Отец Эрнандес пожал плечами и запустил пальцы в свою элегантную шевелюру, взъерошивая ее:

— Я буду пытаться. Лучше.

— А я подумаю об этом писателе писем. Это должен быть тот же человек, что звонил сестре Марии Монике и пытался распять кота. Должно быть, мы имеем дело с настоящим душевнобольным.

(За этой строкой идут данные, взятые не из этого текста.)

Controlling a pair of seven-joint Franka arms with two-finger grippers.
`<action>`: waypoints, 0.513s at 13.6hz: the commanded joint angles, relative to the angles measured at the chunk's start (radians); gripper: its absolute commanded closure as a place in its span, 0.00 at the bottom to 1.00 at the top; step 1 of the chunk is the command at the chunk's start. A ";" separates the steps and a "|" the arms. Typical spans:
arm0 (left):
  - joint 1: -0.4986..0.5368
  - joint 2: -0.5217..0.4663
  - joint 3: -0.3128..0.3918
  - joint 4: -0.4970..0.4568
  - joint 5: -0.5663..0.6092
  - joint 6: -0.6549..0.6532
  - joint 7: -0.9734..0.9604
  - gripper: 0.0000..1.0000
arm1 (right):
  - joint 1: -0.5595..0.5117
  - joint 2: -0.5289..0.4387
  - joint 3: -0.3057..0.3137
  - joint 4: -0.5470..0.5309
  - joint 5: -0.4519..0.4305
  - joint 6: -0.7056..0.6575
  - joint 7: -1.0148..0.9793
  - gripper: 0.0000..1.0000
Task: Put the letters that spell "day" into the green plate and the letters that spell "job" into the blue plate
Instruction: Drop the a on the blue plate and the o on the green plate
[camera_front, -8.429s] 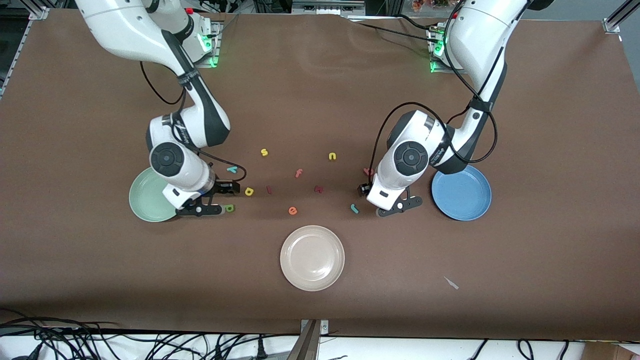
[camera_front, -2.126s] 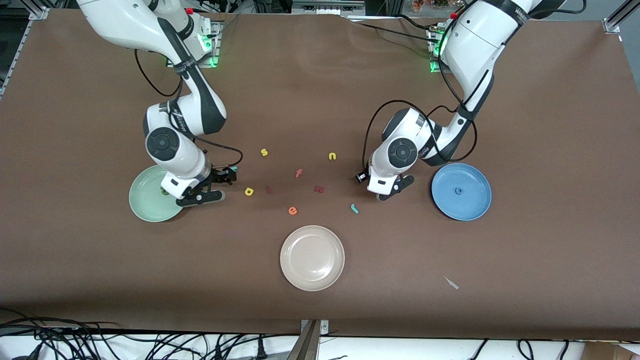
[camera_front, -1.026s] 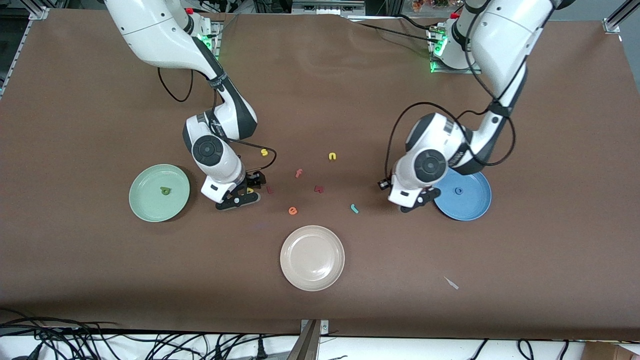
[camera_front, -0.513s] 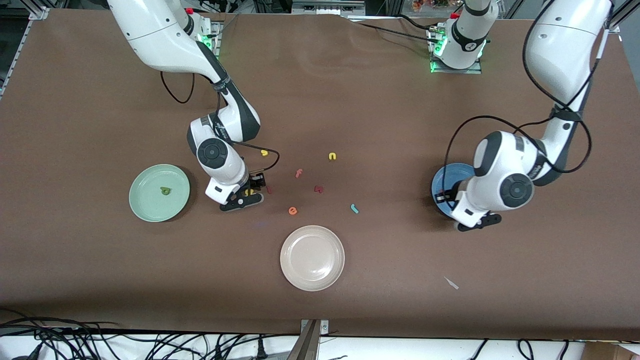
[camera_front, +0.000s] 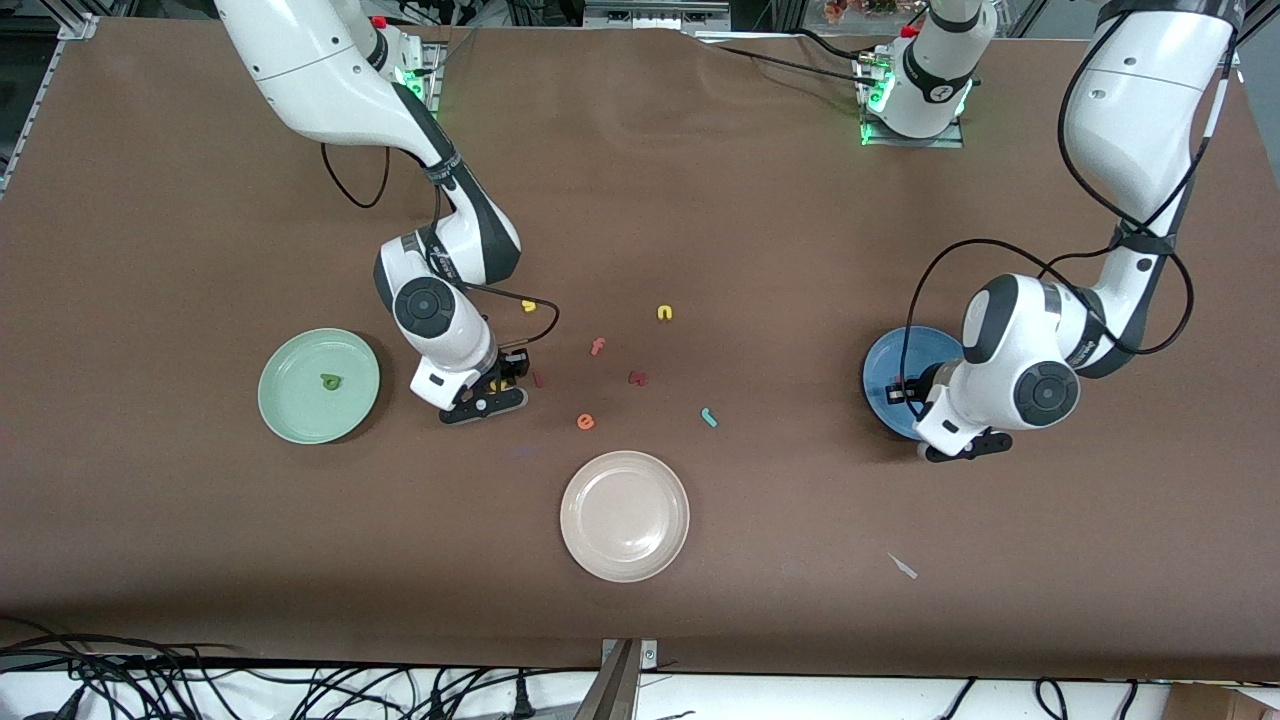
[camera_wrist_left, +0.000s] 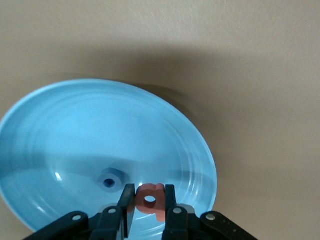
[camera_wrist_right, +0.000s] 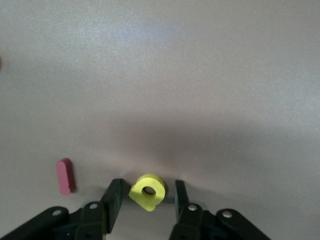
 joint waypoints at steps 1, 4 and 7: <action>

Отец Эрнандес поднял взгляд и вдруг улыбнулся:

— Спасибо, что говоришь «мы». Это много больше, чем все, на что я смел надеяться, когда мы встретились впервые. Прости меня.

«Отец, прости меня за то, что я не согрешил…»

Уходя от священника, Мэтт прокручивал эту ироничную фразу в своей голове. В свете все еще горящей в окне кухни свечи он посмотрел на свои часы: половина шестого утра.

На востоке, на горизонте дразнящим проблеском начинался туманный рассвет. Он засунул в брючные карманы руки, холодные от напряжения, которое он все время чувствовал, но не показывал, и пошел обратно в «Серкл-ритц».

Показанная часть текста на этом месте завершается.